The Supreme Court has also taken a broad view of whistleblower protections. A recent example is Lawson v. FMR, LLC, 571 U.S. __, 134 S. Ct. 1158 (2014), in which the Court held SOX’s whistleblower protections apply to contractors of publicly traded companies. The practical effect of Lawson could expand coverage of SOX from about 6,000 publicly traded U.S. corporations to millions of business entities that enter into contractual relationships with those corporations.

The Second Circuit Court of Appeals also just extended Dodd-Frank’s anti-retaliation protections to employees who suffer retaliation for reporting alleged securities violations internally, even if they did not report them outside the company or to the SEC. See Berman v. Neo@Ogilvy LLC, No. 14-4626, 2015 WL 5254916 (2d Cir. Sept. 10, 2015).

Given the continued expansion of whistleblower protections, it is imperative for companies to take measures to foster a “speak up” culture wherein employees are encouraged to raise concerns in a non-retaliatory environment. Encouraging employees to raise concerns fosters the early resolution of potentially large problems. It also helps to reduce legal and public relations risks, improves employee engagement, and provides a concrete way for employees to contribute to organizational success.
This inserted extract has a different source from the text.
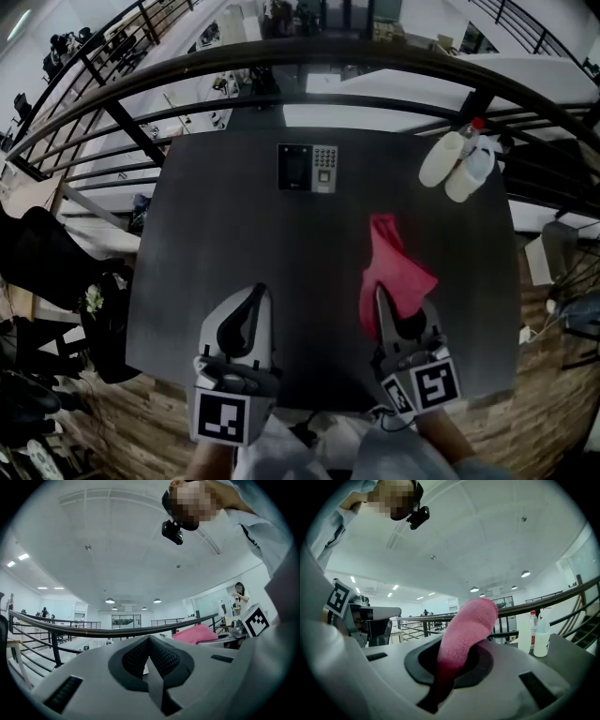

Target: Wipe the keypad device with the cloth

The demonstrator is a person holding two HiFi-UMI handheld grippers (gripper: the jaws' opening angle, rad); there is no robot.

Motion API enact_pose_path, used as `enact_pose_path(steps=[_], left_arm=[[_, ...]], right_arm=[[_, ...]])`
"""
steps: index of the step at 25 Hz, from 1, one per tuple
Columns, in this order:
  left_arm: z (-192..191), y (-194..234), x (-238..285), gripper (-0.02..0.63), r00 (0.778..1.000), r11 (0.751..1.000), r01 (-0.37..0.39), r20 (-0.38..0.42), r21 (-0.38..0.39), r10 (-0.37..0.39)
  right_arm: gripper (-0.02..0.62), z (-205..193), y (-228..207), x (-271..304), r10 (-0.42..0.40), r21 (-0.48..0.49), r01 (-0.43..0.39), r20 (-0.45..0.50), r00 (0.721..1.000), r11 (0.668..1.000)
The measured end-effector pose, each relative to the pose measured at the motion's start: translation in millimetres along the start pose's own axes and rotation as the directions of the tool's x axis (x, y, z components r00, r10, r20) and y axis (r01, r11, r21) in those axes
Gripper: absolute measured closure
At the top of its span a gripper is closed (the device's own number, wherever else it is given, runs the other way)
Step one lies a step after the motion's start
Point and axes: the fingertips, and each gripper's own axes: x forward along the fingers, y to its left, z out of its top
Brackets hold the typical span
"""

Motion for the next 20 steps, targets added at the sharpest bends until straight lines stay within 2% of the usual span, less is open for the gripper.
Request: enact_pose_path(steps=[8, 20], left_arm=[[-5, 24, 20, 0.603, 0.999, 0.999, 0.025, 0.023, -0.03, -0.024], [-28, 68, 36, 0.603, 1.0, 0.997, 0.016, -0.003, -0.072, -0.016]], right_arm=[[0.565, -2, -2, 36, -0.043, -0.036, 0.042, -0.025, 0.999, 0.998], [0.565, -11, -5, 108, -0.063, -0.051, 0.061, -0.029, 0.998, 0.997]])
Companies should work with counsel to address the following critical issues:

1.                  Review audit agreements containing confidentiality clauses to ensure they preserve the employee’s right to file claims and disclose information regarding the company’s business practices to an enforcement agency. These rights should apply to any government agency charged with enforcement of any law, not just employment laws.

2.                  Update and strengthen anti-retaliation policies and procedures.

3.                  Ensure that supervisors at every level are trained in the employer’s anti-retaliation policies. There needs to be a clear commitment from leadership to hear and resolve such claims and otherwise act aggressively to prevent retaliation.

4.                  Ensure a clear process to manage internal reports of retaliation. The reporting system should include multiple avenues for reporting; opportunities to report outside the chain of command; a hotline, including anonymous reporting; and the ability to elevate to higher levels.

5.                  Develop an investigation protocol, and use it.

6.                  Ensure that organizational commitment to ethics and compliance are properly addressed by the company’s Code of Conduct.

7.                  Secure confidential information and limit its dissemination to those who need to know.